Where a line below holds the string "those", that line goes into the answer.
########
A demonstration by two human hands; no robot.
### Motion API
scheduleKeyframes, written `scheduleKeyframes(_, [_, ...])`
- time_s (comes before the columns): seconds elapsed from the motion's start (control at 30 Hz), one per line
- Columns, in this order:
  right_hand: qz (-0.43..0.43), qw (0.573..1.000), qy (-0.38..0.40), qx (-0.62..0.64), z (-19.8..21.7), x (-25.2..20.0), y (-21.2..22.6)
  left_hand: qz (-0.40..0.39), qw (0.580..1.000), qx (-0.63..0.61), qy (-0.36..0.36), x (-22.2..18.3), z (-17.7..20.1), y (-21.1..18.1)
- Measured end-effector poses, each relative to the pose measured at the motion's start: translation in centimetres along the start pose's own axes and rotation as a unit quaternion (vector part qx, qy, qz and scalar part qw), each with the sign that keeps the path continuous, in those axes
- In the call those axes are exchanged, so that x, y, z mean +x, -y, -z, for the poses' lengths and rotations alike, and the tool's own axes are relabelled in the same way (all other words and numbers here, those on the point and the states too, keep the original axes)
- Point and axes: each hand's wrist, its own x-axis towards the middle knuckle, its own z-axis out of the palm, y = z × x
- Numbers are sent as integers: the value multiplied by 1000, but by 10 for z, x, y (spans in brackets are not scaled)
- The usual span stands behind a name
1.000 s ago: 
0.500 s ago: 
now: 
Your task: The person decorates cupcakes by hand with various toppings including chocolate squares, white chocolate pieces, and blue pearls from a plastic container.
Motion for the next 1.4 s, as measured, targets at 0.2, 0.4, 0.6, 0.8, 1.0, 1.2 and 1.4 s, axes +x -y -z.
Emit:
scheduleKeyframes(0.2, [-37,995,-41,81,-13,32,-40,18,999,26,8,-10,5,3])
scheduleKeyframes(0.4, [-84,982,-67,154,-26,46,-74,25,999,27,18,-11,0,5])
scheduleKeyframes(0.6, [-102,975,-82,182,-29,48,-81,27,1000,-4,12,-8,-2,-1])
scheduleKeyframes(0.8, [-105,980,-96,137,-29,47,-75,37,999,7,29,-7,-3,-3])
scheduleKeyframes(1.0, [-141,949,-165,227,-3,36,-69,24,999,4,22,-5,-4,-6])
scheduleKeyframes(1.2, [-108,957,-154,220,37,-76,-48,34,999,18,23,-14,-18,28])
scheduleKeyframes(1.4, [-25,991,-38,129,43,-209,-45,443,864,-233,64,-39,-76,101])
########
Response —
- Measured end-effector poses, each relative to the pose measured at the motion's start: translation in centimetres along the start pose's own axes and rotation as a unit quaternion (vector part qx, qy, qz and scalar part qw), each with the sign that keeps the path continuous, in those axes
- In the call those axes are exchanged, so that x, y, z mean +x, -y, -z, for the poses' lengths and rotations alike, and the tool's own axes are relabelled in the same way (all other words and numbers here, those on the point and the states too, keep the original axes)

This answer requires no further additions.